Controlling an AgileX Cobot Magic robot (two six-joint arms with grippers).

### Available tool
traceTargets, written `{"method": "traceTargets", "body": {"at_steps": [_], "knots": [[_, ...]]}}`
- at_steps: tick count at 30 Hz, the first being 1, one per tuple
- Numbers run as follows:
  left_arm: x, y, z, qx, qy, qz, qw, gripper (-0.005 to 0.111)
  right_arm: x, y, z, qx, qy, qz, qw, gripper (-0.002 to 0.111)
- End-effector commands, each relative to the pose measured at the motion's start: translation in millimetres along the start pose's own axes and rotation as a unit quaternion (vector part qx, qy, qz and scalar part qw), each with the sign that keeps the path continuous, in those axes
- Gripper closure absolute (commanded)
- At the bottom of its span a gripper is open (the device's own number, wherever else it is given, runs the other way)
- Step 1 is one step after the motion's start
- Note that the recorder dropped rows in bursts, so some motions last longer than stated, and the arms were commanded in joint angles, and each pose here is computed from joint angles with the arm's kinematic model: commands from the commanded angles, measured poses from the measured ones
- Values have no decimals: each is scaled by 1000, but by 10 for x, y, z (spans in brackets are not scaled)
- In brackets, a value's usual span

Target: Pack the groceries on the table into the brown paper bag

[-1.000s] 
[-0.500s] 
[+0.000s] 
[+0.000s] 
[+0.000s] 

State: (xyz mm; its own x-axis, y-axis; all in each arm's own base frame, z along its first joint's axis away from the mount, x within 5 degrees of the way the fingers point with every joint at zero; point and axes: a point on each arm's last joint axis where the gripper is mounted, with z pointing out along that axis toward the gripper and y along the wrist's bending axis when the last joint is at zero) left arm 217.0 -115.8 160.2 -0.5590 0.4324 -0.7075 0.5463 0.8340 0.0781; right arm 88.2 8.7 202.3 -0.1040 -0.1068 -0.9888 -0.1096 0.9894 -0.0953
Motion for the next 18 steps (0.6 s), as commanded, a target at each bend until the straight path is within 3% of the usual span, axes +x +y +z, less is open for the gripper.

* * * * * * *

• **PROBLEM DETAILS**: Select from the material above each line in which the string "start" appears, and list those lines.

• **WRITTEN RESPONSE**:
- End-effector commands, each relative to the pose measured at the motion's start: translation in millimetres along the start pose's own axes and rotation as a unit quaternion (vector part qx, qy, qz and scalar part qw), each with the sign that keeps the path continuous, in those axes
- Step 1 is one step after the motion's start

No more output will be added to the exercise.